Paquette, Jason P  1  ;   Yoo, Paul B  1, 2  

1.   Institute of Biomaterials and Biomedical Engineering, University of Toronto, Canada;    2.   Department of Electrical and Computer Engineering, University of Toronto, Canada 

Overactive bladder (OAB) is a syndrome characterized by symptoms of increased urgency and frequency that affects 8-9% of Canadian adults. Percutaneous Tibial Nerve Stimulation (PTNS) is a minimally-invasive OAB therapy in which the tibial nerve is electrically stimulated by a needle electrode inserted directly above the ankle. The efficacy of PTNS has been proven clinically; however, success rates are highly variable and the mechanism of action is not fully understood. Recent work in our lab showed that repeated trials of tibial nerve stimulation (TNS) can elicit significant decreases in the bladder contraction rate (BCR). However, the functional implications of modulating the BCR are not clear. In this study, we aimed to correlate changes in BCR with specific functional changes in bladder function, such as bladder capacity (BC) and voiding efficiency (VE). We hypothesized that changes in these parameters are dependent on the stimulation amplitude.
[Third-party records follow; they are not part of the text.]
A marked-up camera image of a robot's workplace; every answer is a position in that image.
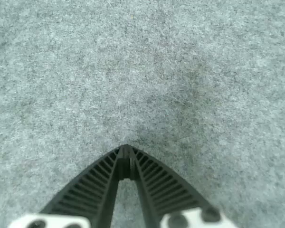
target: gray carpet
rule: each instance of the gray carpet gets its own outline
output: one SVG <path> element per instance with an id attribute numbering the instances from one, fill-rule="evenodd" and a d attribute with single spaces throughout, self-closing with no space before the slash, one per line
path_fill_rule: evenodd
<path id="1" fill-rule="evenodd" d="M 285 0 L 0 0 L 0 228 L 123 143 L 285 228 Z M 138 206 L 123 182 L 112 227 Z"/>

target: screw
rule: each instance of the screw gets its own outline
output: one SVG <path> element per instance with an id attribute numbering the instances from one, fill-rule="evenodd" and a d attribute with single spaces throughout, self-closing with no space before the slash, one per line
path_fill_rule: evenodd
<path id="1" fill-rule="evenodd" d="M 28 228 L 44 228 L 46 223 L 43 220 L 36 220 L 29 224 Z"/>
<path id="2" fill-rule="evenodd" d="M 220 221 L 220 213 L 214 207 L 205 208 L 202 213 L 201 217 L 205 222 L 218 222 Z"/>
<path id="3" fill-rule="evenodd" d="M 179 212 L 172 213 L 168 220 L 169 228 L 186 228 L 188 227 L 188 221 L 185 216 Z"/>

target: ribbed plastic part
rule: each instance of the ribbed plastic part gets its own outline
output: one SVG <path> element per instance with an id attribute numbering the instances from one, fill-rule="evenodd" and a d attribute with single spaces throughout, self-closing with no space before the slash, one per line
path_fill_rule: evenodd
<path id="1" fill-rule="evenodd" d="M 129 145 L 104 155 L 66 185 L 41 211 L 88 218 L 93 228 L 109 228 L 120 180 L 135 181 L 147 228 L 165 214 L 210 204 L 172 169 Z"/>

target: screw head
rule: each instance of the screw head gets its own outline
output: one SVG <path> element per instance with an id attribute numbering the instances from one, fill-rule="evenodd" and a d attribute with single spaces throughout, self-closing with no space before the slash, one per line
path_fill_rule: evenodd
<path id="1" fill-rule="evenodd" d="M 172 213 L 168 220 L 169 228 L 187 228 L 188 221 L 185 216 L 179 212 Z"/>
<path id="2" fill-rule="evenodd" d="M 45 221 L 36 220 L 36 221 L 33 221 L 32 223 L 30 223 L 27 228 L 44 228 L 44 227 L 46 227 Z"/>
<path id="3" fill-rule="evenodd" d="M 220 221 L 219 210 L 214 207 L 204 208 L 201 217 L 205 222 L 218 222 Z"/>

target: carpet floor
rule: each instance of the carpet floor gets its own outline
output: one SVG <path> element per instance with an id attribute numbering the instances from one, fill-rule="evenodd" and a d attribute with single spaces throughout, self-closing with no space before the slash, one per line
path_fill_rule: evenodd
<path id="1" fill-rule="evenodd" d="M 285 228 L 285 0 L 0 0 L 0 228 L 124 143 Z M 112 227 L 134 226 L 125 181 Z"/>
In 6 urethane-anesthetized rats, a surgically-implanted bipolar nerve cuff electrode was used to apply trains of TNS that were set at four different amplitude settings: 0T (no stimulation), 6T (Aβ fiber activation), 15T (Aβ & Aδ fiber activation), and 100T (Aβ, Aδ, & C fiber activation). Here, T is defined as the foot motor threshold. The bladder was instrumented with a suprapubic catheter to provide continuous saline infusion, both ureters were transected and drained externally, and the voided fluids were collected and electronically measured in real-time. Following an initial two-hour period of saline infusion (baseline), four sets of stimulation trials (30 min pre-TNS + 30 min TNS + 30 min post-TNS = total 90 minutes) applied at different amplitudes (0T, 6T, 15T, and 100T) in a randomized order. Our preliminary data show that stimulation-evoked changes in the BC and VE occur in an amplitude-dependent manner and are observed primarily during the post-TNS period. Compared to the pre-TNS period, changes in the post-TNS BC increased with the stimulation amplitude (mean ± SEM): 106±7% (0T), 111±11% (6T), 137±12% (15T), and 156±8% (100T). Conversely, the post-TNS VE exhibited a decrease as the stimulation amplitude was increased: 101±9% (0T), 94±8% (6T), 90±14% (15T), and 55±17% (100T). The preliminary results of this study point towards increased post-stimulation effects of treatment at stimulation amplitudes likely to activate small diameter afferent nerve fibers within the tibial nerve.